Sublime Forum

Package -- Load PyPI Dependency

#1

Hello –

I would like to create a Sublime Text package that allows users to export plain-text documents (marked-up prose, not code) to .docx files. I am a web developer; I am not a Python developer, but am willing to learn / am currently learning…

Anyway, I would like to use the “python-docx” Python package in my Sublime Text package, and I have no idea if that’s possible, or how to do it…

https://python-docx.readthedocs.io/en/latest/user/install.html

There’s this SO post that makes it look like I maybe could import it from the raw files (if I include them inside the package, I think?)… but then “python-docx” itself has a dependency on a package called “lxml”, and I have no idea how far that particualr rabbit-hole goes, or how to resolve dependencies’ dependencies this way, etc…

I also read the Package Control dependencies documentation and didn’t understand it at all… I’ve used NodeJS / NPM before, so I feel like I should be able to get this, but I literally read this page (and looked through the example stuff it links to) and said “What?” out loud, then re-read it, and then that’s when I came here for help…

Also, if there’s an alternative way to accomplish generating .docx files from within a Sublime Text package I’m all ears… I just need things to be as dead-simple for authors (e.g. non-developers) as possible, so they can just install a package and be done, and not have to install and configure a bunch of other things on their machines…

Thanks all (so much!) in advance for any help you can provide.

0 Likes

#2

Generally in Python there’s a set of locations that are searched when you do an import of a module, which is controlled by the sys.path; it contains some paths that Python inherently knows about and can be augmented via the PYTHONPATH or manipulated at runtime by changing sys.path (this is somewhat of an oversimplification, but that’s the general idea).

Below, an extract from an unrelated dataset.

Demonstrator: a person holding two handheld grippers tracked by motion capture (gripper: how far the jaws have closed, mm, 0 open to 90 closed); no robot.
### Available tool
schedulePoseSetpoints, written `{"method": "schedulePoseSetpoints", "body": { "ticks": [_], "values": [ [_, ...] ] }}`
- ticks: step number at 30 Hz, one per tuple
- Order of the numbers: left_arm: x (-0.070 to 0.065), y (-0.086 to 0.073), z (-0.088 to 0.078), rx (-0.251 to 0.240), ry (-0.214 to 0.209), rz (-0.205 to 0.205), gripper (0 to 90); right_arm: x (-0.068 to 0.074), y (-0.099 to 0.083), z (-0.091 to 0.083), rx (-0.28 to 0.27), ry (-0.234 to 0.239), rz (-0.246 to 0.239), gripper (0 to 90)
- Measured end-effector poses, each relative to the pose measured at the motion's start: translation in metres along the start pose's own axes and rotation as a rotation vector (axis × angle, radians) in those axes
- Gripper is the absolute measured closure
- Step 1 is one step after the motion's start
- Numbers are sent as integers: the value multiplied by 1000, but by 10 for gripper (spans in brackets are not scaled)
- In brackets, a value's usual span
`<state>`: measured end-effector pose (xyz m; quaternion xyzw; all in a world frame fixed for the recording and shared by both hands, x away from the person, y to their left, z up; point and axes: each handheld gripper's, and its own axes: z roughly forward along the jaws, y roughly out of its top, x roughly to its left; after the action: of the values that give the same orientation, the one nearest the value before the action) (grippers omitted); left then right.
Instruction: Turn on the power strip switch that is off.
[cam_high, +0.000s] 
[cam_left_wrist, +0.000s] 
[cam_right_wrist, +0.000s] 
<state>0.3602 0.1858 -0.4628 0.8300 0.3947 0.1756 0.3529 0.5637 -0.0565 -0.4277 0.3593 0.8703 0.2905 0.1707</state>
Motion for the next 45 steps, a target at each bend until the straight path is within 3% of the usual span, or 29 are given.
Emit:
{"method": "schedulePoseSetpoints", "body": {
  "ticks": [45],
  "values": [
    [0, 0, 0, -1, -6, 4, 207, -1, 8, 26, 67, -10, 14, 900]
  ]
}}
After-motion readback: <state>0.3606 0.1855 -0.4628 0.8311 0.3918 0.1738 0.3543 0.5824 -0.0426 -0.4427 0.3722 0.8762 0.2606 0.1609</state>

Python modules that are installed thus usually end up in places where the interpreter knows about them, and you can augment that as needed via PYTHONPATH. You also have the ability to use a virtualenv, which works the way you might expect a nodejs app to work, with all of the modules you install being locally installed for a project.

The Python interpreter that Sublime embeds still has the idea of a list of places to look for modules you try to import, but it’s completely separate from any version of Python you may or may not have installed on your machine, and also doesn’t have a built in notion of a virutalenv. The list of places that are searched is more constrained, so in order to use external Python code you need to take extra steps (as you’ve seen).

To better explain how this all works, open the Sublime console with View > Show Console and enter the following Python lines:

import sys
sys.path

That prints the list of locations where the import mechanism in the plugin host will look for things to load. What you see here depends on things like where you installed Sublime and what packages you have installed (if any) that use dependencies.

The first four items you see when you do this are common to all Sublime installations:

  1. The installation folder for Sublime, where the Python files that make up the public facing API for Sublime plugins are stored; this is what makes things like import sublime work in your plugin
  2. The zip file that provides the core Python classes and runtime for the interpreter; this ships with Sublime and is where things like the os module and built-ins come from
  3. A special folder set aside in the Lib folder (see below for more info on this)
  4. The Packages folder for Sublime; although it’s not immediately obvious, this also covers packages that are installed as sublime-package files. See this video if you’re unfamiliar with the different places and ways packages can be installed in Sublime. The important thing to note is that all packages, regardless of where they’re stored, are mapped by the Sublime resource system so that they logically appear here.

Depending on what packages you have installed in Sublime, and if any of them have any dependencies that they use, you will see other items here as well, which are the result of Package Control installing dependencies.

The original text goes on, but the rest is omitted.